◆ **AIM OF THE TASK**: All that should be output is the block of lines below from the line with "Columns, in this" to the line with "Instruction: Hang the", both included, exactly as written.

◆ **AVAILABLE DATA**:

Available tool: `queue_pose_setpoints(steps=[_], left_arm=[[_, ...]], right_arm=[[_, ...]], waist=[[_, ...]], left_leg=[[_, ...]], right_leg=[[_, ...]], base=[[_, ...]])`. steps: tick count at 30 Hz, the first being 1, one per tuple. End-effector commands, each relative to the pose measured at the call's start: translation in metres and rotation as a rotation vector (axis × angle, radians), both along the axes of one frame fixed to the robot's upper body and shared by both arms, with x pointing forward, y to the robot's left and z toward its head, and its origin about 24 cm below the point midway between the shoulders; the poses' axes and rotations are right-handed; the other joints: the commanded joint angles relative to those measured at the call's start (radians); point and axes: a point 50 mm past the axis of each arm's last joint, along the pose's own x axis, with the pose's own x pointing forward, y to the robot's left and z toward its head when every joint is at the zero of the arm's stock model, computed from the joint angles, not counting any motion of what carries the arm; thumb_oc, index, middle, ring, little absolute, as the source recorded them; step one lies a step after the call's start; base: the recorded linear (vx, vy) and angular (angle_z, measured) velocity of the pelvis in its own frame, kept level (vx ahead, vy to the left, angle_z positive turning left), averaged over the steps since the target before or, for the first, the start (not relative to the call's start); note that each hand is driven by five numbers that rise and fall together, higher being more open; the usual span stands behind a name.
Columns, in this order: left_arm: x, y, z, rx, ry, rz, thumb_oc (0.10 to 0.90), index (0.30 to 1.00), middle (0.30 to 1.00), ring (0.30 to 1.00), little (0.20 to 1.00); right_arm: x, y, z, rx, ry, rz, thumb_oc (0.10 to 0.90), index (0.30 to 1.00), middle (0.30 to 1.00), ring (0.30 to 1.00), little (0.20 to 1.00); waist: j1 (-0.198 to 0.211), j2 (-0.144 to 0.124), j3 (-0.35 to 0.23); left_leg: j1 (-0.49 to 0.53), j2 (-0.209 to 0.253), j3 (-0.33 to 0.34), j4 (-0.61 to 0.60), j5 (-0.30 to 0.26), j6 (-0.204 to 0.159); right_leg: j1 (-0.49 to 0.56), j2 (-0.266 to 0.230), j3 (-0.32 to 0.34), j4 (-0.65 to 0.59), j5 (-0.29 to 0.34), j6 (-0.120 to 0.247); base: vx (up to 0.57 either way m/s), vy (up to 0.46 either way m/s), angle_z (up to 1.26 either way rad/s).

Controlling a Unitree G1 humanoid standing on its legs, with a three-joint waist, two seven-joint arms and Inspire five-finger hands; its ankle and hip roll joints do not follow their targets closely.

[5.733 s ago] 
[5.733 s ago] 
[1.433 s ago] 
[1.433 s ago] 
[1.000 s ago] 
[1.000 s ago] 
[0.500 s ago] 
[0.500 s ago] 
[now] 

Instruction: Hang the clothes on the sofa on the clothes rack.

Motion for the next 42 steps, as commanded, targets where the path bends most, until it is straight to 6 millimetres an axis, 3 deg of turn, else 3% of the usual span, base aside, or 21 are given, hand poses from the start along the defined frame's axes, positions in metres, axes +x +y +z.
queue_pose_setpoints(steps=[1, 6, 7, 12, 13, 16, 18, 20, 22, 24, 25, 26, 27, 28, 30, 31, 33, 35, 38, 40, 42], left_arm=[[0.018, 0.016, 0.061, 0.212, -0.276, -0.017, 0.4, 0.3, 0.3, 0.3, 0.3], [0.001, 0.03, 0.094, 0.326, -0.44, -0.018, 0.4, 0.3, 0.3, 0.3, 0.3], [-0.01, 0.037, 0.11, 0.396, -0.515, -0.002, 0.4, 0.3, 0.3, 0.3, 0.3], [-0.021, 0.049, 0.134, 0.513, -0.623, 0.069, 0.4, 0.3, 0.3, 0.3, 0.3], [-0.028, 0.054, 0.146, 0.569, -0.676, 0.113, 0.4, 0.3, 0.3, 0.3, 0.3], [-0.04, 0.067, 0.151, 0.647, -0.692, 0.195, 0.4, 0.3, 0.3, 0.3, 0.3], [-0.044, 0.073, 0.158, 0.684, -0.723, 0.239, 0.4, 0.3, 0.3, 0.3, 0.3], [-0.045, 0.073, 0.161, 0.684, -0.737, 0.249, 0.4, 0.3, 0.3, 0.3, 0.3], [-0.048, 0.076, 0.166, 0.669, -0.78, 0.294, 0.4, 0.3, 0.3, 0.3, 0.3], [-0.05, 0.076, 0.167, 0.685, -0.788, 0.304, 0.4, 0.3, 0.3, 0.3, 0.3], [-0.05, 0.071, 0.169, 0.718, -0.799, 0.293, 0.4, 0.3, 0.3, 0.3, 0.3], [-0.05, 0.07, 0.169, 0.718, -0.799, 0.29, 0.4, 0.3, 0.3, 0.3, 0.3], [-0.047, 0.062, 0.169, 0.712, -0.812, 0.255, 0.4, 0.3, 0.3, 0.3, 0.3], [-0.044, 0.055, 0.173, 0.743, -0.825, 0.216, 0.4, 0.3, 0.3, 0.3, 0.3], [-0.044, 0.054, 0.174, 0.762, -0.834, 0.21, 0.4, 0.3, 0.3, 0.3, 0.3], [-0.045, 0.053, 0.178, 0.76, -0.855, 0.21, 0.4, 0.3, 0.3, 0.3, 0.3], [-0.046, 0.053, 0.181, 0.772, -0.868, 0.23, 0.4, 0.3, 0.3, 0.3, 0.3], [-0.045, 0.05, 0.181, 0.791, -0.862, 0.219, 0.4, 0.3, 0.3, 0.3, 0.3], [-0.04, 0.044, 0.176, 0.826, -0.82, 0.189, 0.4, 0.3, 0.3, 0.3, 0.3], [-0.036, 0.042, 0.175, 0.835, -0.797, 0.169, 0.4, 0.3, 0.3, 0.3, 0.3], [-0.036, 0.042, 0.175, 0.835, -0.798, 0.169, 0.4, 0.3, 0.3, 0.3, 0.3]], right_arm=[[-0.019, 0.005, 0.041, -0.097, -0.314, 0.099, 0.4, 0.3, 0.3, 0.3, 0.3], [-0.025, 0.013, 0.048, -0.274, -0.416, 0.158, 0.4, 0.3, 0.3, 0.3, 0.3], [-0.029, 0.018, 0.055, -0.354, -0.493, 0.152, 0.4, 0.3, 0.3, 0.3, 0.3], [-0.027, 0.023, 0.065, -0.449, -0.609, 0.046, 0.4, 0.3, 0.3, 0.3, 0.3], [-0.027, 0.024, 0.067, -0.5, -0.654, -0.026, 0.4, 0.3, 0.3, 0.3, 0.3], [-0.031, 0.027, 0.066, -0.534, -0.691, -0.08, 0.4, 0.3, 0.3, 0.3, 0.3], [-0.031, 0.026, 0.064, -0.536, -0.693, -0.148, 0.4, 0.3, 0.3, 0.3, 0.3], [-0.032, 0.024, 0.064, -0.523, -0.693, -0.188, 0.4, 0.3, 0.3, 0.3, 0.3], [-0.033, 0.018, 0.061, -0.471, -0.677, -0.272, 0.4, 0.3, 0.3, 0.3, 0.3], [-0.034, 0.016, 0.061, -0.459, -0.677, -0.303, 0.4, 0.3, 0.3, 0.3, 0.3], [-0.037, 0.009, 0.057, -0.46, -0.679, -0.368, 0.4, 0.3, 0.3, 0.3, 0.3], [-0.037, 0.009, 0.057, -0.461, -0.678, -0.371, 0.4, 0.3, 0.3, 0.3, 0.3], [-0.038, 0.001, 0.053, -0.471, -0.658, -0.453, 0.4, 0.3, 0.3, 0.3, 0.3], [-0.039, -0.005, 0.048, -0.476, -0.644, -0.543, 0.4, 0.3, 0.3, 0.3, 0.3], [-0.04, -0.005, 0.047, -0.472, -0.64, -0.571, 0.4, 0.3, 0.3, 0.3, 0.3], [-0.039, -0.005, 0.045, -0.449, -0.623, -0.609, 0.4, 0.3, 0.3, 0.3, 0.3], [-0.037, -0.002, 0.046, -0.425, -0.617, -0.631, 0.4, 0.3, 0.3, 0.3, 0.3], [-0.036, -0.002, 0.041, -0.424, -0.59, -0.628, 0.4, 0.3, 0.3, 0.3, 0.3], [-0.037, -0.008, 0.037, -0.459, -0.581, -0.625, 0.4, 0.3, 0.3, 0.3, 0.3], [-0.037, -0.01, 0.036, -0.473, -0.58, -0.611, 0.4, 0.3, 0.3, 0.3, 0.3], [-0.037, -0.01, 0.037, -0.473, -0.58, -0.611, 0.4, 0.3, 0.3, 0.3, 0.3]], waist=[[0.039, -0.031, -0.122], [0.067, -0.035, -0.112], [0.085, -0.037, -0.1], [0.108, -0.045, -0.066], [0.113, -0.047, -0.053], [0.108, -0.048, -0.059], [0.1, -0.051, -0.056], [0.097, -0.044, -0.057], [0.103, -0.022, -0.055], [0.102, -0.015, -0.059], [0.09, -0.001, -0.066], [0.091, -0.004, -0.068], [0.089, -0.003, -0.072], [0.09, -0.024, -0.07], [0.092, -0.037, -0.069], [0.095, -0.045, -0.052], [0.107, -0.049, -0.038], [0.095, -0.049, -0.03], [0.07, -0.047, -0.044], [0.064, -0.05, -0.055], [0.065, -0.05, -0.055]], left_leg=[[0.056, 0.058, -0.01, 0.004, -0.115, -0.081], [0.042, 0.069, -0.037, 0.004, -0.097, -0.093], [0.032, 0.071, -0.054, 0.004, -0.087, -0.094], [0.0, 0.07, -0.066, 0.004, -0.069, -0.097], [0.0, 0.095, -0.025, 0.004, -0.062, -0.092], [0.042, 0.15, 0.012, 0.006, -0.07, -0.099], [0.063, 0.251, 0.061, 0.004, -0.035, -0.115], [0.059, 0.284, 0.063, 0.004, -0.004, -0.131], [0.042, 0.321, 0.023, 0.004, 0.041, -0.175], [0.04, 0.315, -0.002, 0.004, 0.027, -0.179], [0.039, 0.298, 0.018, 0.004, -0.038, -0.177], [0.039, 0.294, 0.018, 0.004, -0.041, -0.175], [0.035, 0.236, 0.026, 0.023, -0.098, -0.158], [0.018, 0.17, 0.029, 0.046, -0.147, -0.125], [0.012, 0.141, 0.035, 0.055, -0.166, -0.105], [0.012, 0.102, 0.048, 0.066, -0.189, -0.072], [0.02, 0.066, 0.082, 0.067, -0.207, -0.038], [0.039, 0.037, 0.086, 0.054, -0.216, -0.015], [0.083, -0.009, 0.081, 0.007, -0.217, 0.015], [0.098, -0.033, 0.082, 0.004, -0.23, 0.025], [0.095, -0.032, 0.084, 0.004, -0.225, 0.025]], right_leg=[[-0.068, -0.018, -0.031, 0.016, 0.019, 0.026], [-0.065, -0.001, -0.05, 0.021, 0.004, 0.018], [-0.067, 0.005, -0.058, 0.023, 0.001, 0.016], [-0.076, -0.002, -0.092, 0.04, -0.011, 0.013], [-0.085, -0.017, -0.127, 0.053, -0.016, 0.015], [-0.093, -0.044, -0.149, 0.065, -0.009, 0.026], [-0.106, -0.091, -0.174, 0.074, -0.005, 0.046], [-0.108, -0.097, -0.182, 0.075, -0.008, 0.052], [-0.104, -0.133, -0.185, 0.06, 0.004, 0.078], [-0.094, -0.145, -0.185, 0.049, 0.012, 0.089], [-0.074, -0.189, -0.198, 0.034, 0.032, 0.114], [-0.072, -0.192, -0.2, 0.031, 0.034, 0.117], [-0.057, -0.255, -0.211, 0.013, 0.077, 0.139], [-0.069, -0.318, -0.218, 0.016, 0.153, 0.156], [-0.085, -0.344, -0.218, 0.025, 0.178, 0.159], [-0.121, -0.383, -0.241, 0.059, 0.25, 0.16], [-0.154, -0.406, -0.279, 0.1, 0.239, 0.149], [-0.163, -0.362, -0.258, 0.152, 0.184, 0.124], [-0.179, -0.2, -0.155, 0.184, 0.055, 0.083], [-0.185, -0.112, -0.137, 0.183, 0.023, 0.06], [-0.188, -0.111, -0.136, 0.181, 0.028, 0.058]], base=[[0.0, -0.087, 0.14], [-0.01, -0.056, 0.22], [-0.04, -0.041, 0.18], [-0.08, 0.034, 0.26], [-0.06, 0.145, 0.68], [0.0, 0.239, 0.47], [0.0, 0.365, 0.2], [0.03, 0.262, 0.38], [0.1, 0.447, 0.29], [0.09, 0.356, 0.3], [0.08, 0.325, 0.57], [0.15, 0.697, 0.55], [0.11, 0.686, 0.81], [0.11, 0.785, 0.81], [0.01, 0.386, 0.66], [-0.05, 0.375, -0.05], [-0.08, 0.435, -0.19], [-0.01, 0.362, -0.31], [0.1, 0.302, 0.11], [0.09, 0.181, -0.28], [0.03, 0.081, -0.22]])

◆ **ANSWER TO THIS TASK**:
Columns, in this order: left_arm: x, y, z, rx, ry, rz, thumb_oc (0.10 to 0.90), index (0.30 to 1.00), middle (0.30 to 1.00), ring (0.30 to 1.00), little (0.20 to 1.00); right_arm: x, y, z, rx, ry, rz, thumb_oc (0.10 to 0.90), index (0.30 to 1.00), middle (0.30 to 1.00), ring (0.30 to 1.00), little (0.20 to 1.00); waist: j1 (-0.198 to 0.211), j2 (-0.144 to 0.124), j3 (-0.35 to 0.23); left_leg: j1 (-0.49 to 0.53), j2 (-0.209 to 0.253), j3 (-0.33 to 0.34), j4 (-0.61 to 0.60), j5 (-0.30 to 0.26), j6 (-0.204 to 0.159); right_leg: j1 (-0.49 to 0.56), j2 (-0.266 to 0.230), j3 (-0.32 to 0.34), j4 (-0.65 to 0.59), j5 (-0.29 to 0.34), j6 (-0.120 to 0.247); base: vx (up to 0.57 either way m/s), vy (up to 0.46 either way m/s), angle_z (up to 1.26 either way rad/s).

Controlling a Unitree G1 humanoid standing on its legs, with a three-joint waist, two seven-joint arms and Inspire five-finger hands; its ankle and hip roll joints do not follow their targets closely.

[5.733 s ago] 
[5.733 s ago] 
[1.433 s ago] 
[1.433 s ago] 
[1.000 s ago] 
[1.000 s ago] 
[0.500 s ago] 
[0.500 s ago] 
[now] 

Instruction: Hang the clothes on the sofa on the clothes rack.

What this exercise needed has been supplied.